Review your long-term-care plan: Long-term care is another one of those topics that is no fun to think about, and unfortunately, there are no easy answers about whether to buy insurance or self-fund using your own portfolio. To make an informed decision, it's helpful to use data to help you understand the likelihood that you'll need long-term care, the potential duration, and the costs. It's also important to understand the lingo surrounding long-term care.
Important date: Investors who are paying quarterly estimated tax payments will need to have them in by Sept. 15.
Kick college funding into high gear: Are your children or grandchildren growing by leaps and bounds, yet you haven't given their college plans more than a nervous thought (or two or three)? If so, it's time to take a hard look at how you'll pay for it and whether you'll hold the money in a 529 or some other account. Morningstar's Save for College center provides a wealth of information on 529 plans and college funding in general.
Important date: If you received an extension on your 2019 tax return, you must have the return completed and postmarked by Oct. 15 of this year.
Conduct an insurance review: Most employers offer open enrollment for health insurance at year-end, but it's also a good time to take stock of your other types of insurance: property/casualty, life, disability, and so on.
Watch out for capital gains payouts: Mutual funds typically distribute capital gains in December, and by November, fund companies are usually publishing estimates of their impending distributions. At a minimum, you want to avoid buying a fund just before it makes a distribution.
Be generous: If giving financial gifts to loved ones is on your to-do list, you can be exceptionally generous without making your estate susceptible to the gift tax. For 2019, each individual can gift up to $15,000 per person per year without having to file a gift-tax return, and all but ultrawealthy, ultragenerous people will never pay gift tax during or after their lifetimes. Year-end is also a good time to squeak in charitable contributions that may lower your tax bill. With the higher standard deduction amounts that kicked in in 2018, taxpayers may find it helpful to bunch their itemized deductions into a single year while claiming the standard deduction the next. Investors who are subject to required minimum distributions can direct their RMDs to charity via a qualified charitable deduction, thereby reducing their taxable income for the year.
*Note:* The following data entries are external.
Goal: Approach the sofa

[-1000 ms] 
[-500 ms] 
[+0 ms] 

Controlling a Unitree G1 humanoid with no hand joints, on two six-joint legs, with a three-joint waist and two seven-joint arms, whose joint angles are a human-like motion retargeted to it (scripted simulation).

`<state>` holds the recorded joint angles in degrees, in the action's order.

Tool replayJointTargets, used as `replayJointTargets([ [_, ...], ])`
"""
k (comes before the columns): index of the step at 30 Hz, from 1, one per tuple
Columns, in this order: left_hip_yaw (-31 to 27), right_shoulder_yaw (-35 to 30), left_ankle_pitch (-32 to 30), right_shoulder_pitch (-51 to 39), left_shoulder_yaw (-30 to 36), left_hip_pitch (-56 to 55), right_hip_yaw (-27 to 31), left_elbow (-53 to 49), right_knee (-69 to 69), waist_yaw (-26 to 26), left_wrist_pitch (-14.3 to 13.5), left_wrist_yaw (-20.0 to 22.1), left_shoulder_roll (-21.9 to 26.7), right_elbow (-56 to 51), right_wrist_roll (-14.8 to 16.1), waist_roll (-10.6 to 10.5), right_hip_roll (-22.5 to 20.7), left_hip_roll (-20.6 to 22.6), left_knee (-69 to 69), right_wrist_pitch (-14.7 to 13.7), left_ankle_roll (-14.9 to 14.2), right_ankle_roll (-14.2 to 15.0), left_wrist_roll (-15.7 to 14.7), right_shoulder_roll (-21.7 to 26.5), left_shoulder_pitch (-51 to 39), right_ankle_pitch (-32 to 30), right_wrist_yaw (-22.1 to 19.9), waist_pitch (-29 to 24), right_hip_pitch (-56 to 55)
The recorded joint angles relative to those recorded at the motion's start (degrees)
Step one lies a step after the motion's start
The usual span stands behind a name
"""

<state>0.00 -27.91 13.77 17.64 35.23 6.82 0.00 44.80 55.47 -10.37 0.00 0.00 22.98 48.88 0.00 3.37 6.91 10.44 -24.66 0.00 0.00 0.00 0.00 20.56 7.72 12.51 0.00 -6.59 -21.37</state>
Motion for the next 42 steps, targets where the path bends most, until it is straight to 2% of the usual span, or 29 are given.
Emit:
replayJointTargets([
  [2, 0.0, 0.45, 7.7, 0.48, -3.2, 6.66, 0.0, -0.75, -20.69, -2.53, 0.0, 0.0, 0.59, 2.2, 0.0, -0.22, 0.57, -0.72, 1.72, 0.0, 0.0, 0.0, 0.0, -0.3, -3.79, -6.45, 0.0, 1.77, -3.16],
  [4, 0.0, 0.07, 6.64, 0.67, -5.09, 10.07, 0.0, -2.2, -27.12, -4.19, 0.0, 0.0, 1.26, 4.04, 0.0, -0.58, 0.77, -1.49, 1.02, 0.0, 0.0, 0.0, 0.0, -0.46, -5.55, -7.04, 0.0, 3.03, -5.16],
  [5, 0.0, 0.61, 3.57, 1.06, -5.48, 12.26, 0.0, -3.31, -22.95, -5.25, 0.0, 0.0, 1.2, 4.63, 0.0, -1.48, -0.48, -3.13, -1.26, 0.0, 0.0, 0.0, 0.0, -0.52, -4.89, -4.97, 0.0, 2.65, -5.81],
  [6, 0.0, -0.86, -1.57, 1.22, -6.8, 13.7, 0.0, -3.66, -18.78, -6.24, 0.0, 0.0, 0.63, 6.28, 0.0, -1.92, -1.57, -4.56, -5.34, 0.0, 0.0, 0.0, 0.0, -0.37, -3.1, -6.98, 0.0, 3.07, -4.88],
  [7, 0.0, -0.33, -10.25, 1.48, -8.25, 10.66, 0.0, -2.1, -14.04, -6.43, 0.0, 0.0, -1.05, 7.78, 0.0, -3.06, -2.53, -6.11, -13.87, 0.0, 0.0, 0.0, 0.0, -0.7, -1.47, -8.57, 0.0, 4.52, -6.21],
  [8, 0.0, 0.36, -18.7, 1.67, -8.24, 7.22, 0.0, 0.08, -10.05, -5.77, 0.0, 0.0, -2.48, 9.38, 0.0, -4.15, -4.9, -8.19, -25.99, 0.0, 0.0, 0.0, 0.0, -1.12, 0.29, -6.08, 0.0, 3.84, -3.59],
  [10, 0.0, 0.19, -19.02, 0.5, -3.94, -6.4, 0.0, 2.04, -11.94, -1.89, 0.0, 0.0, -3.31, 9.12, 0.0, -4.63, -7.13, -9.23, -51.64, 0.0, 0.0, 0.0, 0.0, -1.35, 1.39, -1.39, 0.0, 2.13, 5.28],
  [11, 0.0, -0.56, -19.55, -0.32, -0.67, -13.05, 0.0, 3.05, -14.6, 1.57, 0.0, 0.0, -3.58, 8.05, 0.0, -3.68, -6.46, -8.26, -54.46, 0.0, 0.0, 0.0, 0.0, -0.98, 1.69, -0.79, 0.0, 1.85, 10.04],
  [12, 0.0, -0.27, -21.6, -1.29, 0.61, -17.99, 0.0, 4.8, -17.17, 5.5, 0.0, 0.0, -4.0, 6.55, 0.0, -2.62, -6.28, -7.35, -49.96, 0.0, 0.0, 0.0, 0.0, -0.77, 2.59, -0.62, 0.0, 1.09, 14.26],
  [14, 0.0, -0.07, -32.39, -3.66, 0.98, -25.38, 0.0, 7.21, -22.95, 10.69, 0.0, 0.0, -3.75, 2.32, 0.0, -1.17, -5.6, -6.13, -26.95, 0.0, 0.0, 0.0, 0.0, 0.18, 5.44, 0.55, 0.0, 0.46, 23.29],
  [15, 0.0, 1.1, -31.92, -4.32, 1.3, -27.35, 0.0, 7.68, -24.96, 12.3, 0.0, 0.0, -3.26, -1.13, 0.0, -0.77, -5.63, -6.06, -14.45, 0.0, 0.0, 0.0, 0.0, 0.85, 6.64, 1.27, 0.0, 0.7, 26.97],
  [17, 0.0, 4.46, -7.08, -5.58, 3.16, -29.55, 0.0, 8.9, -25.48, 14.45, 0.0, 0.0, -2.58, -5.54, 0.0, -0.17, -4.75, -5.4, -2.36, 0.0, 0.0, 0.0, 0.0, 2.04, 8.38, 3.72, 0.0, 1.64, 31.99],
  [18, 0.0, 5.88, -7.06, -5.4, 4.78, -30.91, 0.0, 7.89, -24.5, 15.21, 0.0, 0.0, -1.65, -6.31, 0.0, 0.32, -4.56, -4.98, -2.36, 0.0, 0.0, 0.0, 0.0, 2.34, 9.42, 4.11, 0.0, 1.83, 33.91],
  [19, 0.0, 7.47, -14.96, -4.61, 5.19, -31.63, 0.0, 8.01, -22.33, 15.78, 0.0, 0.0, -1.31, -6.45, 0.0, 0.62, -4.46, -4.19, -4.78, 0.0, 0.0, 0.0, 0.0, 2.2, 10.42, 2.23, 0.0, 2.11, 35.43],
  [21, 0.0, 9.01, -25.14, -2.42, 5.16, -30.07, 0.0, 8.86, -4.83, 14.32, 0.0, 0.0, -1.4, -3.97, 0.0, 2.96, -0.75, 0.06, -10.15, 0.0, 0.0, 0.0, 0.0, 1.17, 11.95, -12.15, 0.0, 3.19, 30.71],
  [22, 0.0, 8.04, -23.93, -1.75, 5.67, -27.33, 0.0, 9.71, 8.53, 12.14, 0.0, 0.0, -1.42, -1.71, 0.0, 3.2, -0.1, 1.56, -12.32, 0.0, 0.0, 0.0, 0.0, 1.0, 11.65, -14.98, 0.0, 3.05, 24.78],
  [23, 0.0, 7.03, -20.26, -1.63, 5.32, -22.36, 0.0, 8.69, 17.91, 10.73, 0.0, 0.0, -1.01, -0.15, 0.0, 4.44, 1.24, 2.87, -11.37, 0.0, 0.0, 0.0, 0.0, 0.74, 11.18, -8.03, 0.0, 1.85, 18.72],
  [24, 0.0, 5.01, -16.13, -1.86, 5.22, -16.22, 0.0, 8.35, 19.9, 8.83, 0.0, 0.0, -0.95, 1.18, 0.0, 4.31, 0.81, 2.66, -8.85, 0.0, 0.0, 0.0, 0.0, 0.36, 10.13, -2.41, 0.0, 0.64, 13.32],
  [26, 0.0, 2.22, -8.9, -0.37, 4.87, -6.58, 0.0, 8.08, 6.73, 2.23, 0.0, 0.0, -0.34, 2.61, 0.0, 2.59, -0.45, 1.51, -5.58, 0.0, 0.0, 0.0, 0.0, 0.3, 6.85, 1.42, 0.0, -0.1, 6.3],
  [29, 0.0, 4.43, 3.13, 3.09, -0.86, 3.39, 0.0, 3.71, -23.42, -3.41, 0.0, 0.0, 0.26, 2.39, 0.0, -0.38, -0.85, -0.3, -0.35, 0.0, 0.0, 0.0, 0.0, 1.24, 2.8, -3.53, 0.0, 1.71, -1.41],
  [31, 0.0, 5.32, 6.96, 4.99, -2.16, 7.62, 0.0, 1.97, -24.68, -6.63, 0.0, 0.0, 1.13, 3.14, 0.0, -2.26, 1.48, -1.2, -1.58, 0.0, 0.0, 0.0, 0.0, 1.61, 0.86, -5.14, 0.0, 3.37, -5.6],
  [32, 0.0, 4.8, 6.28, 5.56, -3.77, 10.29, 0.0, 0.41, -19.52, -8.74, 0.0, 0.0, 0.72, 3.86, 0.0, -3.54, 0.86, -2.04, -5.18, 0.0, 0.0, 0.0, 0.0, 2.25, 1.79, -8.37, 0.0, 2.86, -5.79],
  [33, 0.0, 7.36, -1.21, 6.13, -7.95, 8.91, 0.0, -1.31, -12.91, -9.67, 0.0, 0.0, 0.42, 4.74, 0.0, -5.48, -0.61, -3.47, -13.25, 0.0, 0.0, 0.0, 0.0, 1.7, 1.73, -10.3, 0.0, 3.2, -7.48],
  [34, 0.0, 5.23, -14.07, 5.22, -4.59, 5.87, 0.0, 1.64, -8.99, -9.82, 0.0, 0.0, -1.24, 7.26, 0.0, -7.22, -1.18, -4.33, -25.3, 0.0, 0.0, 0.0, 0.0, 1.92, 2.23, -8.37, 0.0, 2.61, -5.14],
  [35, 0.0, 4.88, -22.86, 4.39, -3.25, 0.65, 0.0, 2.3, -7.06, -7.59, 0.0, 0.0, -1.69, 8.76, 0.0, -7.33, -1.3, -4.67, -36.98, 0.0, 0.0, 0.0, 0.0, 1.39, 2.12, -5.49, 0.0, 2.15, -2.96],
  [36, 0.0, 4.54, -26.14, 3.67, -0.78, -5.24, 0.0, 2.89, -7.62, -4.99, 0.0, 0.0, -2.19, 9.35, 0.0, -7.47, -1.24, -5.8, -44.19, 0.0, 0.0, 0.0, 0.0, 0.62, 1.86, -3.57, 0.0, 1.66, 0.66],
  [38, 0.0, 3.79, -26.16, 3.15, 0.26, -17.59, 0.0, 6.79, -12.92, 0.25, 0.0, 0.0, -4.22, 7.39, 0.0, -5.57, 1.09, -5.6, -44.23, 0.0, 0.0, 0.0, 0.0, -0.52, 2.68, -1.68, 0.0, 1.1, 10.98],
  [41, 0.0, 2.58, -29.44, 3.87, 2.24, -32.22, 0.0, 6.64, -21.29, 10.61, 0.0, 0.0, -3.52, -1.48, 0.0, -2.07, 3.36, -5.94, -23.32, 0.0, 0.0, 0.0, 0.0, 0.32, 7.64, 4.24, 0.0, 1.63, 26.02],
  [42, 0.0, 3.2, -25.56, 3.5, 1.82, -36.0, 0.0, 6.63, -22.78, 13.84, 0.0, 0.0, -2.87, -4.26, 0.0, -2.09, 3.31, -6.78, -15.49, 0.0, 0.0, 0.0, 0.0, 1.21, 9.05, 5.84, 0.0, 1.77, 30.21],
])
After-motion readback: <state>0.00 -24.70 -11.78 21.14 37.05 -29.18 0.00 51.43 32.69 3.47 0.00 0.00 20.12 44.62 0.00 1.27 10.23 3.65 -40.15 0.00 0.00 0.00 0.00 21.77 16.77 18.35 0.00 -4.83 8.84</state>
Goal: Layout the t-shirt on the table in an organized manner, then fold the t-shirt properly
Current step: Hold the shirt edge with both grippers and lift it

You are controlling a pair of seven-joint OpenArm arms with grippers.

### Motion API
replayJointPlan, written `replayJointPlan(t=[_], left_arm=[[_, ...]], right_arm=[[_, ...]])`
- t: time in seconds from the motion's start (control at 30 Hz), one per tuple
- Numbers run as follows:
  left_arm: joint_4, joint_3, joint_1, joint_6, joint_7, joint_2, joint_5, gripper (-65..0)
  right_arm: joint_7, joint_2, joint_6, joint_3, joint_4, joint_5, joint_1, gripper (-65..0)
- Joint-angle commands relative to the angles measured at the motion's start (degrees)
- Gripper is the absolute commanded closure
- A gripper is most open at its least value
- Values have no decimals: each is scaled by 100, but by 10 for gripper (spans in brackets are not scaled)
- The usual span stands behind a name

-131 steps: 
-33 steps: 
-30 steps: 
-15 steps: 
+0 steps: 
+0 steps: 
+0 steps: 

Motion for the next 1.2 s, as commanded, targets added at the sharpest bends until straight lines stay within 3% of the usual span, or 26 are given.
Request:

Conduct a year-end portfolio review: There's no telling how the market--and in turn your investments--will perform in 2020, but year-end is a good time to check up on your portfolio. If you own investments in your taxable account that have lost value, selling to generate a tax loss is a way to find a silver lining. The 0% long-term capital gains rate is also in effect for 2020, so investors whose income puts them under the thresholds may be able to engage in tax-gain harvesting. And investors at all income levels can improve their portfolios by repositioning within their tax-sheltered accounts, where they'll pay no taxes following changes as long as the money stays inside the account.
Take your required minimum distributions: Note that the beginning date for required minimum distributions is increasing; as of 2019, RMDs begin at age 72. But if you're of RMD age, you know the drill: Dec. 31 is your deadline for taking required minimum distributions from your tax-deferred accounts, such as IRAs and 401(k)s. Affluent retirees love to hate their RMDs, but I always recommend that retirees trim their distributions from holdings they wanted to prune anyway--positions that have grown too large, for example, or funds and stocks that have outlived their usefulness. If you're in the enviable position of not needing your RMDs to live on, consider steering a portion of the distribution, up to $100,000, to charity via the qualified charitable distribution maneuver.
Important date: Dec. 31 isn't just New Year's Eve, it's also your deadline for a number of financial to-do's, such as 401(k) contributions. Investors who are required to take minimum distributions from Traditional IRAs and 401(k)s will need to do so by Dec. 31, too.